● **Problem to work on**
From the line containing "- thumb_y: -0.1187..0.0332" to the last line of the data below, copy everything exactly and nothing else; pictures stay out.

● **Given information**

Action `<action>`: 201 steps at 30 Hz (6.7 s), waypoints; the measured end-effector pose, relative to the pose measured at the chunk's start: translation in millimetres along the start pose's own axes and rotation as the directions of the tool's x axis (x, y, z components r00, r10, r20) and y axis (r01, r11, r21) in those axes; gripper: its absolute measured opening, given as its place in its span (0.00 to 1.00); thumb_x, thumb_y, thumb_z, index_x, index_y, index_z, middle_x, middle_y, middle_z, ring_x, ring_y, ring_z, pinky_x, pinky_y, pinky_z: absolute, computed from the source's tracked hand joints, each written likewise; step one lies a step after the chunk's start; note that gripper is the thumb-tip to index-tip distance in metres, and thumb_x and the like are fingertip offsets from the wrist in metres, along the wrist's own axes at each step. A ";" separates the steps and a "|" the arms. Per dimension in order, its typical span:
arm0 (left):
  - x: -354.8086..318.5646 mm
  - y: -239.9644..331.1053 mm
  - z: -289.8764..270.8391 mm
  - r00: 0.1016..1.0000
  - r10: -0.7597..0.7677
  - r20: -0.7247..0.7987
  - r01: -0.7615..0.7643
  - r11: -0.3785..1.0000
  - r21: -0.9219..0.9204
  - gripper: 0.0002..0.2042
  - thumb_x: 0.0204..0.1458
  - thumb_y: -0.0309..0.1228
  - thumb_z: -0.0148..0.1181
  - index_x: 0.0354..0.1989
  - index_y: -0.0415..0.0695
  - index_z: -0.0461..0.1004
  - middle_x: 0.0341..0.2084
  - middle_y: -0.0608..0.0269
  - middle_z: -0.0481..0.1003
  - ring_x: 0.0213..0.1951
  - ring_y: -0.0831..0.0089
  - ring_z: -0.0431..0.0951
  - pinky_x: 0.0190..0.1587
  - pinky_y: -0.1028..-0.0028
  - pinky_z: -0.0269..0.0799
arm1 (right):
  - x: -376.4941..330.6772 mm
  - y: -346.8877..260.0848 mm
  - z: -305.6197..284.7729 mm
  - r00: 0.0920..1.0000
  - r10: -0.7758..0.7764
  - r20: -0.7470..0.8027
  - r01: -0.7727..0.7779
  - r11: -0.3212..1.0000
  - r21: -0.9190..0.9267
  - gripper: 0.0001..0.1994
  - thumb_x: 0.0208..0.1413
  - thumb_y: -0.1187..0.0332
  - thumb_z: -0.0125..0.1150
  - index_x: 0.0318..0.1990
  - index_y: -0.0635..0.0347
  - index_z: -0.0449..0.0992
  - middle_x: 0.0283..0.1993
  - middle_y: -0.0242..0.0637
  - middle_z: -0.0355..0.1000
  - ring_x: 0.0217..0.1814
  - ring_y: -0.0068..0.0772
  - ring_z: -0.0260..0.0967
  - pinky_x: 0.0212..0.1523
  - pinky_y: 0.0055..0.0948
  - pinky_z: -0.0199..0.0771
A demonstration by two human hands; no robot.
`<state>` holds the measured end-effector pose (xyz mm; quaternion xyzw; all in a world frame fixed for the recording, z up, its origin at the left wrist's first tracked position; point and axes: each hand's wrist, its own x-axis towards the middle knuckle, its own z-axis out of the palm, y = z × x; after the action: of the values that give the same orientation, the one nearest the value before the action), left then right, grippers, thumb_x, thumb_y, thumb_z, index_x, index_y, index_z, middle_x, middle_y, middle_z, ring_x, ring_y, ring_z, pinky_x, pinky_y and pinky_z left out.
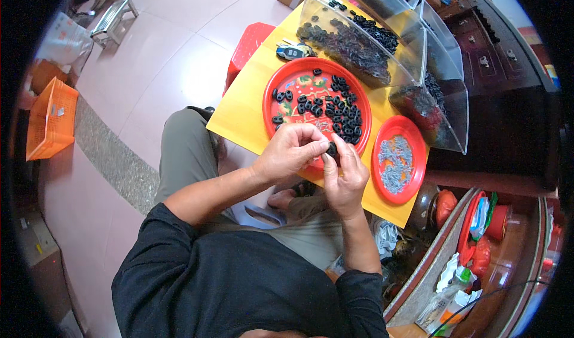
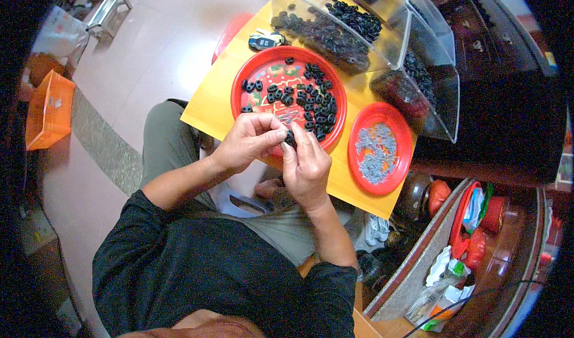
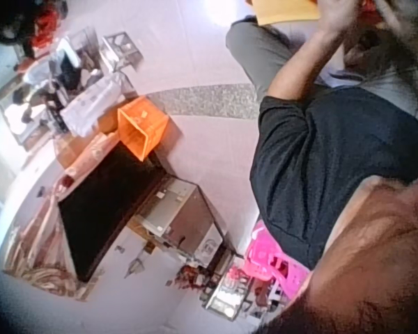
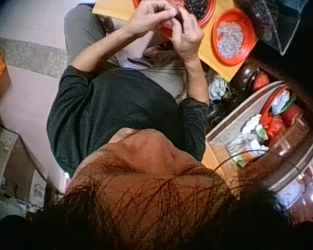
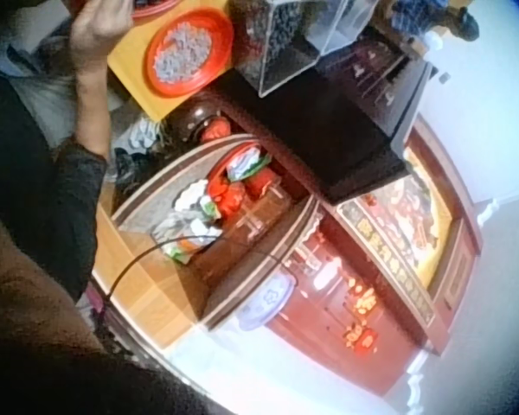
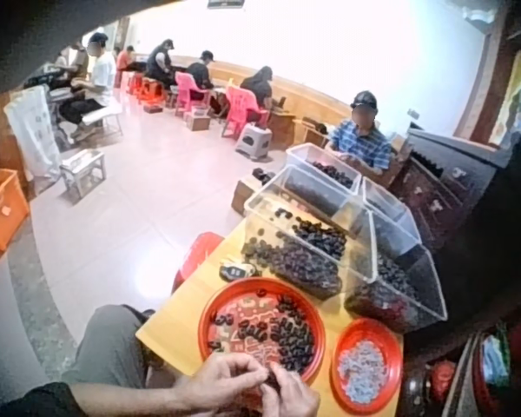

● **Exercise response**
  - thumb_y: -0.1187..0.0332
  - thumb_z: -0.0125..0.1150
  - index_x: 0.0318..0.1990
  - index_y: -0.0635..0.0347
  - index_z: -0.0449..0.0992
  - middle_x: 0.0283..0.1993
  - middle_y: -0.0242..0.0637
  - middle_z: -0.0355..0.1000
  - ring_x: 0.0217..0.1814
  - ring_y: -0.0068..0.0772
  - ring_z: -0.0260..0.0967
  - pinky_x: 0.0212..0.1523
  - pinky_y: 0.0055..0.0948
  - pinky_z: -0.0199..0.0771
A demonstration by two human hands; no robot.
`<state>` holds the measured end-effector pose (xyz mm; quaternion xyzw; all in a world frame fixed for the recording, z up, its origin at the left wrist's first tracked position; point and axes: each hand's wrist, its own x-axis towards the middle knuckle, its own z-axis out of the palm, y = z × x; after the action: of the values that give the same orientation, the one nearest the value before the action), left then right, grippers, thumb_x, thumb_y, thumb_z, index_x, index_y, index_z, middle_x, middle_y, middle_z, ring_x, ring_y, ring_z, pinky_x, pinky_y and pinky_z left out.

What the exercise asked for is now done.